*** Working data ***

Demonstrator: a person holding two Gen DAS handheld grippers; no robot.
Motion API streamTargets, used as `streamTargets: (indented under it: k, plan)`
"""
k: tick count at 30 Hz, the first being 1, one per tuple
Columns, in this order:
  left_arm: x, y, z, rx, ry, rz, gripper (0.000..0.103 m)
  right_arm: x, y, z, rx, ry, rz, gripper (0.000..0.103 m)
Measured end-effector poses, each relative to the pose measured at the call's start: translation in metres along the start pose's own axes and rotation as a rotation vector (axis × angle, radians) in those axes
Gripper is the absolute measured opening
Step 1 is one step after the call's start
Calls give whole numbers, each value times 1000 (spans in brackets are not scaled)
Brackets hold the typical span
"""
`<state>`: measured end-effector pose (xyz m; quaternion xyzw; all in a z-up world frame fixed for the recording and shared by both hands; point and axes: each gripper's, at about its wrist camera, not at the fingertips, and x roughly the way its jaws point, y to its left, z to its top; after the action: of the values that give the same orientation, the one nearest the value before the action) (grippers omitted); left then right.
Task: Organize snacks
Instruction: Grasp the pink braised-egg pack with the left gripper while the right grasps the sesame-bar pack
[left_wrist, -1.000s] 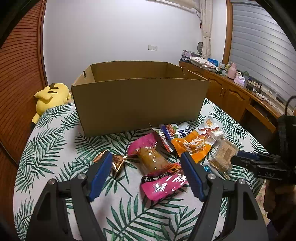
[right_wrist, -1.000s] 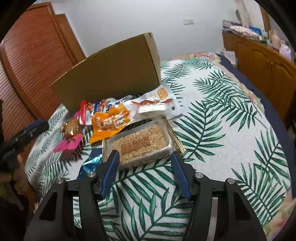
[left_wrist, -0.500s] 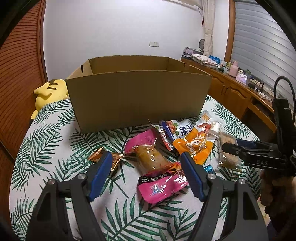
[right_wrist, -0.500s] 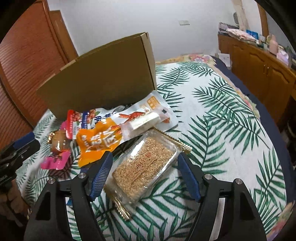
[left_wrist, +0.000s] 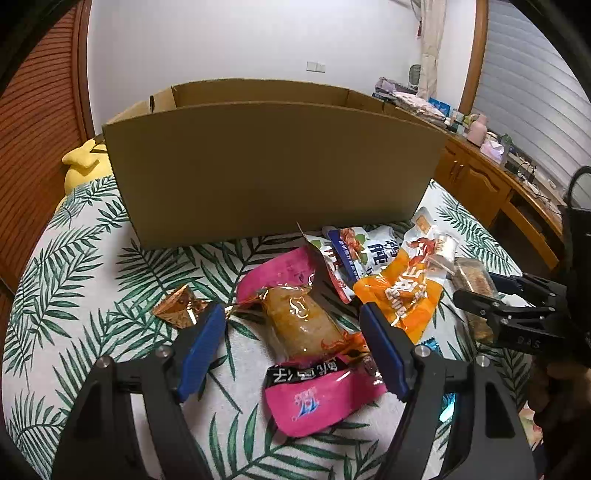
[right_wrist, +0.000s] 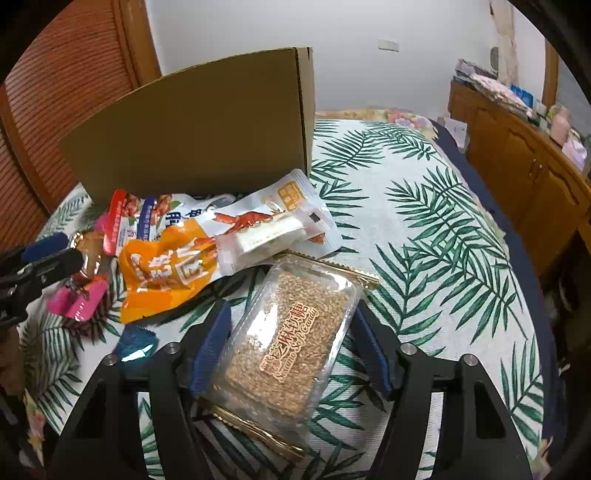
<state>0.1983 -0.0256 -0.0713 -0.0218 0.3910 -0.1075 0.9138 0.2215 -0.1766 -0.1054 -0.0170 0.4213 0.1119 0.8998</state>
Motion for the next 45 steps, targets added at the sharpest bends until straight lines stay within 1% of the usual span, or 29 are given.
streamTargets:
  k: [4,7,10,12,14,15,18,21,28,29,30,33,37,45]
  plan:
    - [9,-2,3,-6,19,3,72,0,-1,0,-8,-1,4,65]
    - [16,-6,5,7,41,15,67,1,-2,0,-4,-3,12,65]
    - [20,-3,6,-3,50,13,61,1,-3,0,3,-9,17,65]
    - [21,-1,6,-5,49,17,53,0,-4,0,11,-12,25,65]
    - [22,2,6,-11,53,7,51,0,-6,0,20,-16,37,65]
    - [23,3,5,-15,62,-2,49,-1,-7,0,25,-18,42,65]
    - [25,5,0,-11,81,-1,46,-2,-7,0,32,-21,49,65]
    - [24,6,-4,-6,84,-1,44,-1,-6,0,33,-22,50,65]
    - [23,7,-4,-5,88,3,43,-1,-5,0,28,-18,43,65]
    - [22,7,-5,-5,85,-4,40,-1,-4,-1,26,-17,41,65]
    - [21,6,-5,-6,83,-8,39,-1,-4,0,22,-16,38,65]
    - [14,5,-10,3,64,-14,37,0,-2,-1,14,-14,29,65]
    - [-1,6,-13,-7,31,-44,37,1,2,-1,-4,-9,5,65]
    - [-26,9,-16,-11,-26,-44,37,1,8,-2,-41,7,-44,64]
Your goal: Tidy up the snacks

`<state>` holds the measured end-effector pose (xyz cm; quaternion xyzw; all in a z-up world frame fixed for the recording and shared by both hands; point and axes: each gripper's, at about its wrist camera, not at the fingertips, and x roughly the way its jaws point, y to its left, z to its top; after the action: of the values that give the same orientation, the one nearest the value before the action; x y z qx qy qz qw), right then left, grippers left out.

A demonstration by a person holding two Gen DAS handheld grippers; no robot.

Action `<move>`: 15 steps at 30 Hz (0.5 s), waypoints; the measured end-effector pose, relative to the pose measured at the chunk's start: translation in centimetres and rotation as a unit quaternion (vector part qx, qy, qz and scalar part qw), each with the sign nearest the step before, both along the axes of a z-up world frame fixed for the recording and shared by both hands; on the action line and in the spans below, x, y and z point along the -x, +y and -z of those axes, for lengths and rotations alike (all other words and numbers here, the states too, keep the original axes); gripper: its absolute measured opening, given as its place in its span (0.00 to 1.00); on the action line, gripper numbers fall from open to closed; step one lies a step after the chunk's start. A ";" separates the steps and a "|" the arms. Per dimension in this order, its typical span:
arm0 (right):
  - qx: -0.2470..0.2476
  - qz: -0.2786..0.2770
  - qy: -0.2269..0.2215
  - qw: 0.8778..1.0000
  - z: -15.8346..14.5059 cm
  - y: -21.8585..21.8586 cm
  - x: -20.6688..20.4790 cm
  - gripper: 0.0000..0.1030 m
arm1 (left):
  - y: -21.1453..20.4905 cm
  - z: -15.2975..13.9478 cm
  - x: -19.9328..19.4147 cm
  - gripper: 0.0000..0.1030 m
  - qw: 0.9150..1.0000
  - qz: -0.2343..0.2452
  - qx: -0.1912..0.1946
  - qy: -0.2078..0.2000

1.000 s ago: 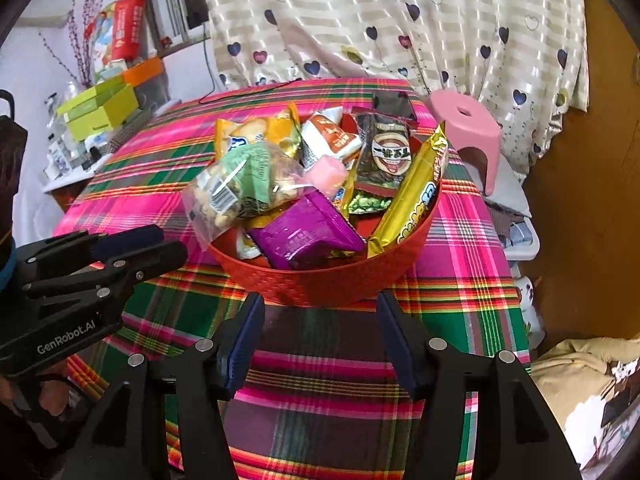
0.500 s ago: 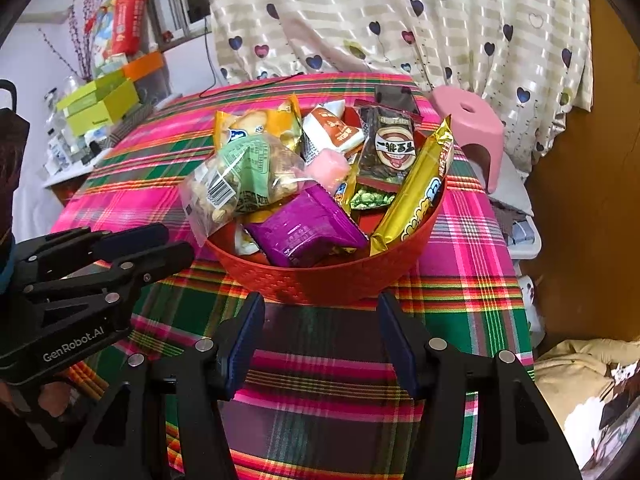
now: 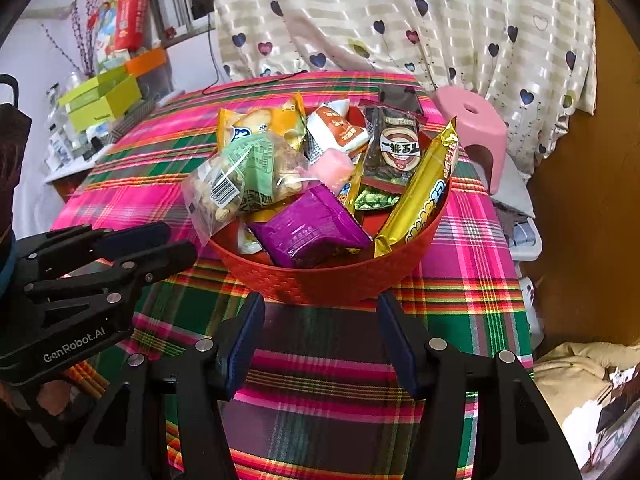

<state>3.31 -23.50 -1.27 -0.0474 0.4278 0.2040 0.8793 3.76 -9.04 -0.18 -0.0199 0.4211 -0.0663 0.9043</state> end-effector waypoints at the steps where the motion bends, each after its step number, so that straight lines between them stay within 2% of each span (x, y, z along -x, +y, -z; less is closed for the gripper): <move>1: 0.000 0.000 0.000 1.000 0.0 0.0 0.0 0.56 | 0.0 0.0 0.0 0.34 1.000 0.000 0.001 0.000; 15: 0.001 -0.001 -0.003 1.000 -0.2 0.1 -0.1 0.56 | 0.0 0.0 0.0 0.34 1.000 0.001 -0.002 0.000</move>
<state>3.39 -23.45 -1.06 -0.0493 0.4255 0.2046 0.8801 3.72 -9.05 -0.16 -0.0172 0.4216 -0.0664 0.9042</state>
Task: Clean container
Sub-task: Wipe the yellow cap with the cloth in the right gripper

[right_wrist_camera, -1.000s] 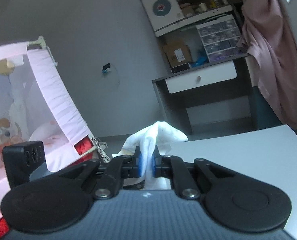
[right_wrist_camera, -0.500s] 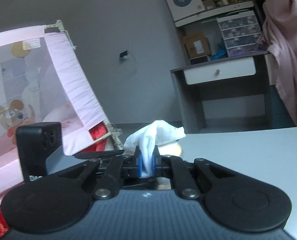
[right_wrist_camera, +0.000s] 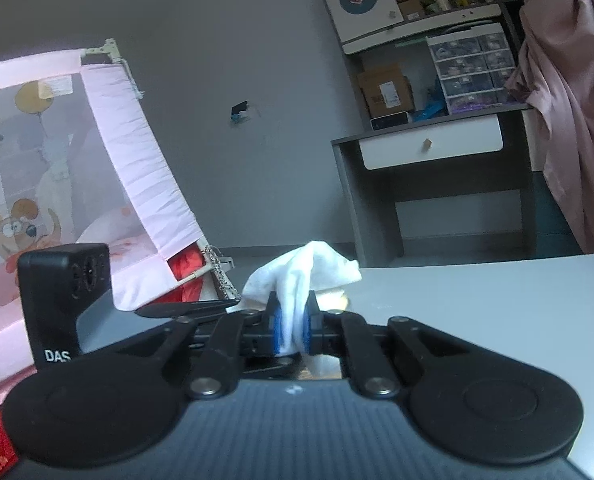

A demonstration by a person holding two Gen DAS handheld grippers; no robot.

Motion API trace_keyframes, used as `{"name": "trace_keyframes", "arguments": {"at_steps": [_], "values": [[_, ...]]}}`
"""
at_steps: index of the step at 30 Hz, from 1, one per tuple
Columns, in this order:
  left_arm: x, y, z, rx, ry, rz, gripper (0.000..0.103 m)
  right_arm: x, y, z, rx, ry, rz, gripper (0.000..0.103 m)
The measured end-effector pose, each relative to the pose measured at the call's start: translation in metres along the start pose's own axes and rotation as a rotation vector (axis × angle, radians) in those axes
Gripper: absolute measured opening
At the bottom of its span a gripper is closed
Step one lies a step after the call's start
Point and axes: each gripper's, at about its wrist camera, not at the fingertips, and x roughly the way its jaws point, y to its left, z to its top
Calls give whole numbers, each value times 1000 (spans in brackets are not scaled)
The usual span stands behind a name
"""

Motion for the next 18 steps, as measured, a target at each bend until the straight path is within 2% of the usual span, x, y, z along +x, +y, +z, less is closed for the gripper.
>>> {"name": "trace_keyframes", "arguments": {"at_steps": [9,18], "values": [[-1,-3,0,6,2,-6,46,-1,-10,2,22,-13,-33,10],[0,-6,-2,12,3,-11,46,7,-22,-2,66,-3,-110,10]]}}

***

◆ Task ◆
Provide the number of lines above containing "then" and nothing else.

◆ Task response ◆
2